If you use hard water in your home, you might’ve noticed that your soap doesn’t lather properly and that there are scales and deposits in your pipes and appliances. This happens because hard water contains excess calcium and magnesium ions. These hardness-causing ions are responsible for the poor soap lathering, your dry skin, and scales forming in your pipes.
Water softeners remedy this by softening water and making it easier to use. There are two types of water softeners; salt-based water softeners and salt-free water softeners. How both types work and why salt-free softeners are critical for wastewater management is the topic of this article.
How Salt-Based Water Softeners Work
Salt-based water softeners have resin tanks that contain thousands of tiny, negatively charged resin beads.
Hard water contains positively charged magnesium and calcium ions. When it passes through the water softener unit, the resin beads attract the magnesium and calcium so they stick to them. Calcium and magnesium ions are then exchanged for sodium ions. The resin beads eventually become saturated with calcium and magnesium, and they have to be rinsed off with saltwater in a process called regeneration.
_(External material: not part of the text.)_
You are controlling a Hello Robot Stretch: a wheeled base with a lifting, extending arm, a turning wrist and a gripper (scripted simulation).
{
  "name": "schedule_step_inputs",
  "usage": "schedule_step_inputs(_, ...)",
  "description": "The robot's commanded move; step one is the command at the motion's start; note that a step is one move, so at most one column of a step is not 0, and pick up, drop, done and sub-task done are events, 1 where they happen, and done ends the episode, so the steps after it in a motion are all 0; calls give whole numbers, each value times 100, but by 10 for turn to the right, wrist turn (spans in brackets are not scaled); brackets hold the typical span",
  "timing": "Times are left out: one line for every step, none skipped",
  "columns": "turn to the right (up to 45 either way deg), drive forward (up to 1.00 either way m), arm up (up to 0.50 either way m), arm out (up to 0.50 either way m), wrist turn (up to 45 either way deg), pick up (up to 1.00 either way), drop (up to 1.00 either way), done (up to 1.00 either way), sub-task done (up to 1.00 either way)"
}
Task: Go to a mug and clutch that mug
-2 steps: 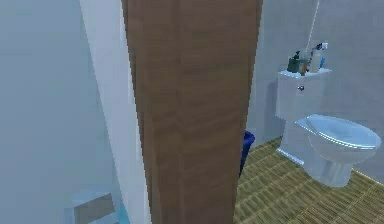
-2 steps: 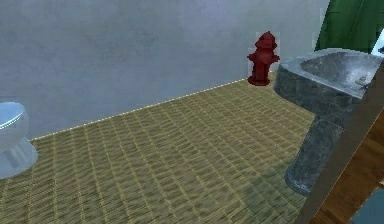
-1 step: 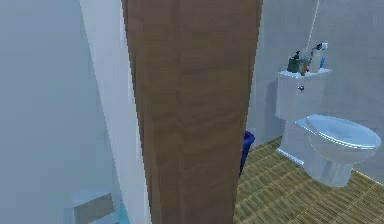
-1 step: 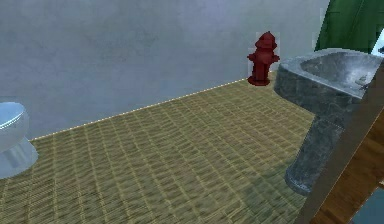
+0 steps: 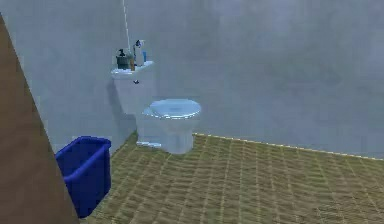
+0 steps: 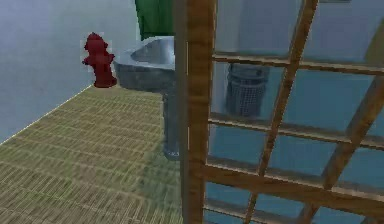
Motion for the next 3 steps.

Regeneration usually happens in the middle of the night. The process is simple – water softeners have a salt storage tank where brine forms. During regeneration, the sodium ions in the saltwater solution replace the magnesium and calcium ions until the resin bed is fully covered with new sodium. Afterward, the saltwater solution and hardness minerals are washed and flushed down the drain, and the water softener continues its normal operation.
Issues
If you use a salt-based water softener, you have to add a bag of sodium chloride to the salt storage tank every once in a while.
Also, salt-based water softeners consume a lot of water during regeneration. The saltwater rinse-off procedure can waste up to 100 gallons per cycle, depending on the individual water hardness.
Besides consuming some electricity and wasting gallons of water, salt-based water softeners also pollute the environment. The extra sodium may get into the soil and cause stunted growth in plants or finds its way into freshwater. The excess chloride in softened water can harm freshwater plants and organisms by affecting their reproductive patterns and destroying their entire ecosystem.
Overall, salt-based water softeners are an issue for the environment and for plants, which is why several farming cities in southern California have banned or severely restricted their usage.
How Salt-Free Water Softeners Work
Salt-free water softeners are also called water conditioners or descalers. They help stop the effects of hard water, although they operate differently from salt-based water softeners. Salt-free water softeners do not undergo the ion exchange or regeneration process.
In place of ion exchange, salt-free water softeners use various technologies, Template Assisted Crystallization (TAC) being one of the, where hardness minerals are transformed into micro-crystals. In this system, the hard water flows through a “nucleation site” full of TAC media. The nucleation site is where the micro-crystals are formed. As hard water comes in contact with the TAC media, magnesium and calcium ions are attracted and get stuck. More calcium and magnesium ions build up in the nucleation sites, forming small micro-crystals. When the crystals reach a certain size, they break off the TAC media and are released back into the water. The micro-crystals will remain crystalline as they flow through your home plumbing. These crystals will not cause scales to form in your pipes or give you any of the typical hard water problems.
In summary, salt-free water softeners do not remove hardness minerals; they only neutralize them and keep them in harmless forms.
Using a salt-free water softener is an excellent way to eliminate water hardness without all the wastewater and environmental hazards caused by salt-based water softeners. Salt-free softeners also increase your drinking water’s nutritional value because it doesn’t lack minerals beneficial to your body.
Other Reasons to Pick Salt-Free Water Softeners
Here are some more reasons salt-free water softeners are an excellent choice and to be preferred over salt-based systems.
Low Energy Consumption
Salt-free water softeners do not require electricity to work. Using a salt-free water softener means you’ll save on your electricity bill, compared to if you were using a salt-based water softener.
Easy to Maintain
Salt-free water softeners are very easy to maintain and install. The systems use either a single tank or cartridge. They don’t need to go through the regeneration process or saltwater rinse off, which means they don’t need drain connections.
Conclusion
Salt-free water softeners are critical to wastewater management because they do not need to go through regeneration, so they don’t produce wastewater. With salt-free water softeners, the processed water goes directly into your house or your water heater. If you live in an area where salt-based water softeners are banned, you can always try using a salt-free water softener. You should also consider getting a salt-free water softener if you run a farm or own a small garden.